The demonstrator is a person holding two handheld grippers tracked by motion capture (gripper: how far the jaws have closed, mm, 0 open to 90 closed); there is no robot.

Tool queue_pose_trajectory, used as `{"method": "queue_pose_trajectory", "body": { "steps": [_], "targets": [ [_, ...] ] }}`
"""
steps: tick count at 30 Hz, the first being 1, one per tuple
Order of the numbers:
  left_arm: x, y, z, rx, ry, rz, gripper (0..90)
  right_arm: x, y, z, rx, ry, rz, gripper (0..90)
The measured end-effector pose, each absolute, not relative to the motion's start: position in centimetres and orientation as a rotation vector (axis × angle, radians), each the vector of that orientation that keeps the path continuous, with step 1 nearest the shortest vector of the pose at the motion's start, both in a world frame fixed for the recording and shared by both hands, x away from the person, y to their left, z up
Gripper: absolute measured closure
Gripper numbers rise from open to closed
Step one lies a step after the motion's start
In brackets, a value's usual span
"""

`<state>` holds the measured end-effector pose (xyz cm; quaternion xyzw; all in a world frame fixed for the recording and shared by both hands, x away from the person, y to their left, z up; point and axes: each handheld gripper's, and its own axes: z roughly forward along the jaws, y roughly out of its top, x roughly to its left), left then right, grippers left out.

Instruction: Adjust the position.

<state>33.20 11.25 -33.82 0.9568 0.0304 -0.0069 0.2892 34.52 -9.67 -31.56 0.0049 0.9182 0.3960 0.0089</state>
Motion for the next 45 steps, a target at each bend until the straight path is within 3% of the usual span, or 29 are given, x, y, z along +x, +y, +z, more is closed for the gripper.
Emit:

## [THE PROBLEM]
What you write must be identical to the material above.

## [TASK SOLUTION]
The demonstrator is a person holding two handheld grippers tracked by motion capture (gripper: how far the jaws have closed, mm, 0 open to 90 closed); there is no robot.

Tool queue_pose_trajectory, used as `{"method": "queue_pose_trajectory", "body": { "steps": [_], "targets": [ [_, ...] ] }}`
"""
steps: tick count at 30 Hz, the first being 1, one per tuple
Order of the numbers:
  left_arm: x, y, z, rx, ry, rz, gripper (0..90)
  right_arm: x, y, z, rx, ry, rz, gripper (0..90)
The measured end-effector pose, each absolute, not relative to the motion's start: position in centimetres and orientation as a rotation vector (axis × angle, radians), each the vector of that orientation that keeps the path continuous, with step 1 nearest the shortest vector of the pose at the motion's start, both in a world frame fixed for the recording and shared by both hands, x away from the person, y to their left, z up
Gripper: absolute measured closure
Gripper numbers rise from open to closed
Step one lies a step after the motion's start
In brackets, a value's usual span
"""

`<state>` holds the measured end-effector pose (xyz cm; quaternion xyzw; all in a world frame fixed for the recording and shared by both hands, x away from the person, y to their left, z up; point and axes: each handheld gripper's, and its own axes: z roughly forward along the jaws, y roughly out of its top, x roughly to its left), left then right, grippers left out.

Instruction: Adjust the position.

<state>33.20 11.25 -33.82 0.9568 0.0304 -0.0069 0.2892 34.52 -9.67 -31.56 0.0049 0.9182 0.3960 0.0089</state>
Motion for the next 45 steps, a target at each bend until the straight path is within 3% of the usual span, or 29 are given, x, y, z along +x, +y, +z, more is closed for the gripper.
Emit:

No additional output will be given.